In many of these cases, Jayapal's office denied these incidents, or provided comments about her records on diversity, or accused certain claims of being sexist or rooted in stereotypes. Aside from the straight denials, none of these arguments really challenge the accusations leveled against her. It's true that Jayapal is likely held to a higher standard that other Congress members, specifically because she is an Asian American, a woman, and a champion for marginalized communities; it's also true that none of those qualifiers would make her incapable of creating a workplace that her staffers found untenable.
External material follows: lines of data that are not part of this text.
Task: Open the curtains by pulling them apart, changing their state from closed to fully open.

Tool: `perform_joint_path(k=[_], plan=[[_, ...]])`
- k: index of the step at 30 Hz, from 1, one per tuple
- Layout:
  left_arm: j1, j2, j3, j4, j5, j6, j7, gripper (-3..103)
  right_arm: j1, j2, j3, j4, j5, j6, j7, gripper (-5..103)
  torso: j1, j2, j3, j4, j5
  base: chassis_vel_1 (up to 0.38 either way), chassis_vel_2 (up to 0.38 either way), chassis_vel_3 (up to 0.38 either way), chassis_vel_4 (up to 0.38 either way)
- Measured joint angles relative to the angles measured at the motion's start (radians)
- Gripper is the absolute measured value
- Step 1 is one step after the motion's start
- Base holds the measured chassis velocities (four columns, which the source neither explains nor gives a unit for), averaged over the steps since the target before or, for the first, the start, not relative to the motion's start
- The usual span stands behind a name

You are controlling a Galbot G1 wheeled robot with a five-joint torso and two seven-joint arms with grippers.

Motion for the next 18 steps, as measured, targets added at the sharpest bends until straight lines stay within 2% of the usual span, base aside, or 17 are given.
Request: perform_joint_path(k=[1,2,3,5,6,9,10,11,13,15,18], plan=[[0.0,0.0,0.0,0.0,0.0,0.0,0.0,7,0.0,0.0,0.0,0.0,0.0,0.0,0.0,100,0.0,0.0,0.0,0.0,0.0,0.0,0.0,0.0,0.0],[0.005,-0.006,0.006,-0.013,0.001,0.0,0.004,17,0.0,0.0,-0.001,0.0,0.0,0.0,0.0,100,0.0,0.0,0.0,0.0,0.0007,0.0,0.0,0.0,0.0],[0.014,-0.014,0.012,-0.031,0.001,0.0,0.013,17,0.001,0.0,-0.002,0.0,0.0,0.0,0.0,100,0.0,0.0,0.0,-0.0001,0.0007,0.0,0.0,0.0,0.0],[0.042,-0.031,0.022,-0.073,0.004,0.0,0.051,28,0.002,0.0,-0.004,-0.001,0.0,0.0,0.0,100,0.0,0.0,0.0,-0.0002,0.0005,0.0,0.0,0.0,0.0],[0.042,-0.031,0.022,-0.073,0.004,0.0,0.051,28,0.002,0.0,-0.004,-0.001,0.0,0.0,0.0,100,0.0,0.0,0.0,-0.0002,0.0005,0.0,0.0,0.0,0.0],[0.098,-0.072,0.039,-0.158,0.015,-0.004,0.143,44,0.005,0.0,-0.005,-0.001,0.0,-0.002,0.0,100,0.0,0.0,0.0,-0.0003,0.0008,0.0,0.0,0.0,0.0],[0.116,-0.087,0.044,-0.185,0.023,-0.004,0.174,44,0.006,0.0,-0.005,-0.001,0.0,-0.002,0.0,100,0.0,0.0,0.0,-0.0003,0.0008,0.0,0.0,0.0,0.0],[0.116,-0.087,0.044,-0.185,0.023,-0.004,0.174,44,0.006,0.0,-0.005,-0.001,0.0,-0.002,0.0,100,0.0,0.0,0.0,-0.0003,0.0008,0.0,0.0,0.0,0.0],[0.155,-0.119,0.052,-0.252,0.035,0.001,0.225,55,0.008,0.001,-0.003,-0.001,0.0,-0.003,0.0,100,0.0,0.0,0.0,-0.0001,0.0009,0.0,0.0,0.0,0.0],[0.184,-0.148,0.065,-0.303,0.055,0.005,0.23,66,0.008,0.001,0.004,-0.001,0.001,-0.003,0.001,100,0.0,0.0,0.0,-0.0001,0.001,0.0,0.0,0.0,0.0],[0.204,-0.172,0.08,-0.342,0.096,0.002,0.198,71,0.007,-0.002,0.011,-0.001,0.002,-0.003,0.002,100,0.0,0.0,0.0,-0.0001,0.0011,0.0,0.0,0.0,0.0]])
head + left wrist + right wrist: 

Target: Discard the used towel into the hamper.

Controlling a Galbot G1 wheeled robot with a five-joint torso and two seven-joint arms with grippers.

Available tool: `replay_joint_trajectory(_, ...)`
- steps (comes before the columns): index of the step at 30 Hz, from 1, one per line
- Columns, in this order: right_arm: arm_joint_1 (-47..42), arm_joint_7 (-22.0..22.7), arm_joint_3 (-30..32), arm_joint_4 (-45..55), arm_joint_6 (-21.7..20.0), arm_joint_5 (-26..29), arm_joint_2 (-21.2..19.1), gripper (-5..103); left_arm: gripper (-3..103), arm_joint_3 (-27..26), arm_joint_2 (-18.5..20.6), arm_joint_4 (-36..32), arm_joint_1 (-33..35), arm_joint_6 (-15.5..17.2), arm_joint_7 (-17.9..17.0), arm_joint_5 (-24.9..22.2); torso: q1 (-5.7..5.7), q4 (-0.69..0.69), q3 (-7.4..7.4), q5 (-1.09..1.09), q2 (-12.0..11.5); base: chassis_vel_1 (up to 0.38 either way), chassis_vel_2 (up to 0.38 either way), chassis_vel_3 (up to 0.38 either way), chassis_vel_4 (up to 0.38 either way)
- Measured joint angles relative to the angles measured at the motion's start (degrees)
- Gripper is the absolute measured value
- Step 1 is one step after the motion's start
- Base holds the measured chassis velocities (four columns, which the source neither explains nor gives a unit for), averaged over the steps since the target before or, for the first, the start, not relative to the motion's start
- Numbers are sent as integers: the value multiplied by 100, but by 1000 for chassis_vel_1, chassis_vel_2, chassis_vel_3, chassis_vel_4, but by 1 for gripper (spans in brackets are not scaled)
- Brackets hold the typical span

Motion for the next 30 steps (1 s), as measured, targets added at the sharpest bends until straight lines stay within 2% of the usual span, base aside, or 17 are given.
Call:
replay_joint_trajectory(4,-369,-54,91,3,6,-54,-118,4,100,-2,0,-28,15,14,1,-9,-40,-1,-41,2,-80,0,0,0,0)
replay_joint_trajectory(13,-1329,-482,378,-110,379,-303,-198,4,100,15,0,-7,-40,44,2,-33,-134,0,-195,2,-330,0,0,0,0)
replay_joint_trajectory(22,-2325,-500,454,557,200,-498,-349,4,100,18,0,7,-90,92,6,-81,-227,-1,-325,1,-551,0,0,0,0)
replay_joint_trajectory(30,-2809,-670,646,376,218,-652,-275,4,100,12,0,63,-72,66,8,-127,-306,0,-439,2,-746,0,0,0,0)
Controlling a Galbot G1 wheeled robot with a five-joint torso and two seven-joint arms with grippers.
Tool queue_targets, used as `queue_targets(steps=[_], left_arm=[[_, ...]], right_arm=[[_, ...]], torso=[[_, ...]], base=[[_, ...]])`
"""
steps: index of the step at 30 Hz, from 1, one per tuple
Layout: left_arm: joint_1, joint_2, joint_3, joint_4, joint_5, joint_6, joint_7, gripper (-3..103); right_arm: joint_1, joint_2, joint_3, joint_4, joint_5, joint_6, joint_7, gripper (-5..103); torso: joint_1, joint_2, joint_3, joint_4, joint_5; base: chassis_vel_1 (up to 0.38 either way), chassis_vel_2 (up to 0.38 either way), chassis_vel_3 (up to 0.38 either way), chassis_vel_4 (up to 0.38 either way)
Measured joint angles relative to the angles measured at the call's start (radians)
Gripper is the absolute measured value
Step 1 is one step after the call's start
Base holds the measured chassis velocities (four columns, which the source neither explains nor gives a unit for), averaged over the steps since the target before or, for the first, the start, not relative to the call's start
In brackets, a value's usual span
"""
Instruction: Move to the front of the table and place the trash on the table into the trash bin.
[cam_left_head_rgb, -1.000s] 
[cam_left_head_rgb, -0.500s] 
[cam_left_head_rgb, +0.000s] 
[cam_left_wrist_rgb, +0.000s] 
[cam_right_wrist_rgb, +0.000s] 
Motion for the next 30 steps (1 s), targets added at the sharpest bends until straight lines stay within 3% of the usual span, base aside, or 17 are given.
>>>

The BuzzFeed News piece tries to contend with this nuance as well, by noting that behavior and workplace conditions that were once considered a rite of passage on Capitol Hill are no longer acceptable to a new generation of workers. And while these issues appear to be acute in Jayapal's office, the Buzzfeed piece notes that "Many people who spoke with BuzzFeed News acknowledged that structural issues in Congress contribute to staffers’ low pay overall."
This is something that New York Rep. Alexandria Ocasio-Cortez has garnered press for herself, BuzzFeed News noted, lowering senior staff pay in order to compensate junior staff more. It's something that Jayapal could consider herself, but the need to increase staff salaries remains an institutional problem. There is also the reality that Jayapal was elected to cochair the CPC before the end of her first term, and that her national profile rose relatively quickly. Her office likely found itself overwhelmed without the institutional support and experience that more-tenured members of Congress have access to.
These are not excuses for poor working conditions that lead to burnout, or for the public berating and unexplained expectations. There is no excuse for fostering a staff that needs mental health services and questions whether they want to keep working in public service. But it says a lot that it took open hypocrisy from a pro-worker legislator to unearth conditions that have been around for far longer than Jayapal has been in office.